The Fifth Circuit in ExxonMobil held that Deepwater Horizon did not support ERS’s position because, unlike the insurance requirement in the BP-Transocean contract, which was limited to additional insured coverage “for liability assumed by Transocean,” the contractual obligation to procure additional insured insurance (including payment of the deductible) in the ERS-ExxonMobil contract had contained no language indicating that the parties intended the scope of the indemnity provision to govern the scope of the insurance provision. In explaining why ERS’s argument was incorrect, the ExxonMobil court observed that contractual insurance requirements and contractual indemnification provisions impose separately enforceable, independent obligations—unless the contract contains language linking the two obligations and specifying that the scope of the indemnity obligation explicitly limits the scope of the duty to provide additional insured coverage.
The Fifth Circuit noted that the contract provided that ERS “shall” provide insurance coverage and “shall” pay the applicable deductible without reference to the scope of liability under the indemnity provision. Because there was no limiting language in the contract at issue in ExxonMobil, the court found ERS liable to pay the deductible.
Endorsements Limit Additional Insured Coverage to Contractually Required Coverage
While the ExxonMobil decision focused on ERS’s liability to pay a deductible, the Deepwater Horizon decision had denied Transocean’s CGL insurer’s liability to provide additional insured coverage.
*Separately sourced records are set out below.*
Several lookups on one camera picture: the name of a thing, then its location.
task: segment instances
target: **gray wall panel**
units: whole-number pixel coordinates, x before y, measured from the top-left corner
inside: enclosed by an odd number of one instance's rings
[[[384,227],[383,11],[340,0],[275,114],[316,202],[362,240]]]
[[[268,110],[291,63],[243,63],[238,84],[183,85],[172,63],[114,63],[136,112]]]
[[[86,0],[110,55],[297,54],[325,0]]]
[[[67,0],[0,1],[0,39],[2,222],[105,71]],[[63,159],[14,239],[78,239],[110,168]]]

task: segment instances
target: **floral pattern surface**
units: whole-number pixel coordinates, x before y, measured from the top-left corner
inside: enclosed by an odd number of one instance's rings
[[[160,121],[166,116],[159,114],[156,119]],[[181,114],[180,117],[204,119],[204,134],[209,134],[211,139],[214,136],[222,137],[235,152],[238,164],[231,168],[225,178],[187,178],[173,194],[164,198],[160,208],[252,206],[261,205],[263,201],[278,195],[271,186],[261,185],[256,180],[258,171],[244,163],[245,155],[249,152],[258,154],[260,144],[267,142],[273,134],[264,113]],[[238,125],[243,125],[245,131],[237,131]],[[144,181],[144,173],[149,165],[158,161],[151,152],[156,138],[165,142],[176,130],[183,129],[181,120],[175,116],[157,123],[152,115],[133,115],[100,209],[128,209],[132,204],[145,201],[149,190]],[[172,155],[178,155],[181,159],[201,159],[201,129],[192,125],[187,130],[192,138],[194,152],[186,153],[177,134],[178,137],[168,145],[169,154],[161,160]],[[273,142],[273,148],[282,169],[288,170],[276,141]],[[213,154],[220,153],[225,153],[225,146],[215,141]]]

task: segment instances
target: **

Similar to the additional insured endorsement at issue in Deepwater Horizon, ISO’s April 2013 additional insured endorsements now specify that “[i]f coverage provided to the additional insured is required by a contract or agreement, the insurance afforded to such additional insured will not be broader than that which you are required by the contract or agreement to provide for such additional insured.”
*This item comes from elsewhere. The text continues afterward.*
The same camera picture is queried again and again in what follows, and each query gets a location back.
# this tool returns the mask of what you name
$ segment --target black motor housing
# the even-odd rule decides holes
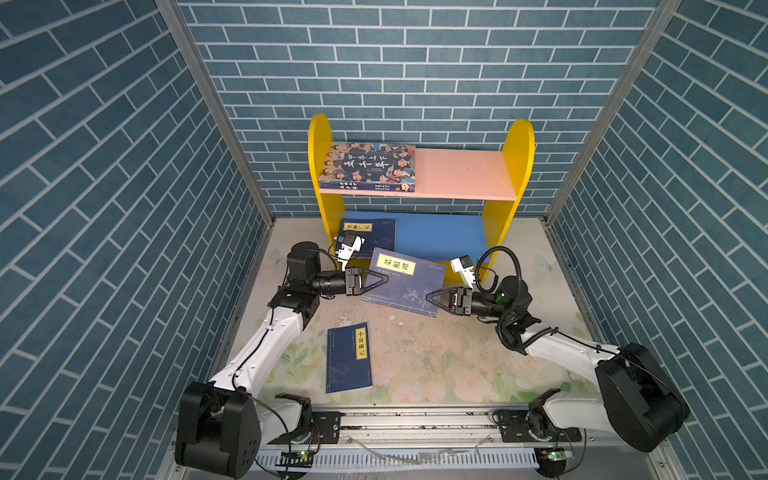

Although whether the Deepwater Horizon court correctly determined the scope of additional insured coverage available to BP is subject to debate, policyholders should expect that insurers will continue to make arguments similar to those made by Transocean’s insurer in coverage disputes arising out of the interpretation of ISO’s April 2013 and later additional insured endorsements, as will contracting parties in disputes over the responsibility for paying deductibles.